[Records contained in a dataset]
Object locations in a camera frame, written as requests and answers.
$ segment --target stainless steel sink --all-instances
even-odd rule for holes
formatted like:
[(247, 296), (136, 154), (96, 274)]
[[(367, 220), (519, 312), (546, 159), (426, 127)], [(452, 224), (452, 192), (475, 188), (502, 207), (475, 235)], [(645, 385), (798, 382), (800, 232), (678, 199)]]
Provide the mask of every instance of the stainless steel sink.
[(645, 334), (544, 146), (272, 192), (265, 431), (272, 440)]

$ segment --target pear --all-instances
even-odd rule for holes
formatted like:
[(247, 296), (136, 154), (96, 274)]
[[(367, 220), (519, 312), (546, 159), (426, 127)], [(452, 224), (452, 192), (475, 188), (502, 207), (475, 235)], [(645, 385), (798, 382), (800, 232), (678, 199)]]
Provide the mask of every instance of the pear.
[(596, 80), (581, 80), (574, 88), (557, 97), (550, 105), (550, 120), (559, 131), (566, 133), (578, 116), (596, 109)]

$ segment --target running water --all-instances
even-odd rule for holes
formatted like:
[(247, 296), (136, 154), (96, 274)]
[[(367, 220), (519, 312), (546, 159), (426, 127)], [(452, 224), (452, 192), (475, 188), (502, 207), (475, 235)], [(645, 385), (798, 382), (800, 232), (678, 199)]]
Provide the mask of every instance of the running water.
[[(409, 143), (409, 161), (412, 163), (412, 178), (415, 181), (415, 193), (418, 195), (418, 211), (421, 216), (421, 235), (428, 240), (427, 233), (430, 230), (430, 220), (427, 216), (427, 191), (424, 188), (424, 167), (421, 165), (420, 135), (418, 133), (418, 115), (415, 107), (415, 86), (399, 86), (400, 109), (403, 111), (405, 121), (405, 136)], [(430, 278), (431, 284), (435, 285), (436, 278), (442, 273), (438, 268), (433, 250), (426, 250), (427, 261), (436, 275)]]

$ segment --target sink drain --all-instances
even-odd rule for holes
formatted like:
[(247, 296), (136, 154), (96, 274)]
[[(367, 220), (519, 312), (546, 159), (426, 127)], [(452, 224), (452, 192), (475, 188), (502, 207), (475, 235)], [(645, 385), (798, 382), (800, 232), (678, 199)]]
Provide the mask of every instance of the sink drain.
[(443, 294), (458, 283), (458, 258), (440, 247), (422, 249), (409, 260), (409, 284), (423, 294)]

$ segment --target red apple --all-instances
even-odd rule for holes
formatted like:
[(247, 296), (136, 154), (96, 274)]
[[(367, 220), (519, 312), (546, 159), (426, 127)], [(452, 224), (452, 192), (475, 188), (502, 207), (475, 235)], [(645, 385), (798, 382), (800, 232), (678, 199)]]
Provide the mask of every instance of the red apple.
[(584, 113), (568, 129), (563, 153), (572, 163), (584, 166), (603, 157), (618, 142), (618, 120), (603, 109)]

## PROBLEM
Reproduce all of the data above, exactly and without omission.

## SOLUTION FOR THIS TASK
Object locations in a camera frame, written as requests and answers.
$ segment --target stainless steel sink --all-instances
even-odd rule for holes
formatted like:
[(247, 296), (136, 154), (96, 274)]
[[(367, 220), (519, 312), (546, 159), (426, 127)], [(452, 224), (452, 192), (475, 188), (502, 207), (475, 235)], [(645, 385), (798, 382), (800, 232), (678, 199)]]
Provide the mask of every instance of the stainless steel sink.
[(645, 334), (544, 146), (272, 192), (265, 431), (272, 440)]

$ segment --target pear --all-instances
even-odd rule for holes
formatted like:
[(247, 296), (136, 154), (96, 274)]
[[(367, 220), (519, 312), (546, 159), (426, 127)], [(452, 224), (452, 192), (475, 188), (502, 207), (475, 235)], [(645, 385), (798, 382), (800, 232), (678, 199)]]
Provide the mask of every instance of the pear.
[(596, 80), (581, 80), (574, 88), (557, 97), (550, 105), (550, 120), (559, 131), (566, 133), (578, 116), (596, 109)]

$ segment --target running water --all-instances
even-odd rule for holes
formatted like:
[(247, 296), (136, 154), (96, 274)]
[[(367, 220), (519, 312), (546, 159), (426, 127)], [(452, 224), (452, 192), (475, 188), (502, 207), (475, 235)], [(645, 385), (798, 382), (800, 232), (678, 199)]]
Provide the mask of every instance of the running water.
[[(409, 143), (409, 161), (412, 163), (412, 178), (415, 181), (415, 193), (418, 195), (418, 211), (421, 216), (421, 235), (428, 240), (427, 233), (430, 230), (430, 220), (427, 216), (427, 191), (424, 188), (424, 167), (421, 165), (420, 135), (418, 133), (418, 115), (415, 107), (415, 86), (399, 86), (400, 109), (403, 111), (405, 121), (405, 136)], [(430, 278), (431, 284), (435, 285), (436, 278), (442, 273), (438, 268), (433, 250), (426, 250), (427, 261), (436, 275)]]

$ segment --target sink drain --all-instances
even-odd rule for holes
formatted like:
[(247, 296), (136, 154), (96, 274)]
[[(367, 220), (519, 312), (546, 159), (426, 127)], [(452, 224), (452, 192), (475, 188), (502, 207), (475, 235)], [(645, 385), (798, 382), (800, 232), (678, 199)]]
Provide the mask of every instance of the sink drain.
[(443, 294), (458, 283), (458, 258), (440, 247), (422, 249), (409, 260), (409, 284), (423, 294)]

$ segment --target red apple --all-instances
even-odd rule for holes
formatted like:
[(247, 296), (136, 154), (96, 274)]
[[(367, 220), (519, 312), (546, 159), (426, 127)], [(452, 224), (452, 192), (475, 188), (502, 207), (475, 235)], [(645, 385), (798, 382), (800, 232), (678, 199)]]
Provide the mask of every instance of the red apple.
[(584, 113), (568, 129), (563, 153), (572, 163), (584, 166), (603, 157), (618, 142), (618, 120), (603, 109)]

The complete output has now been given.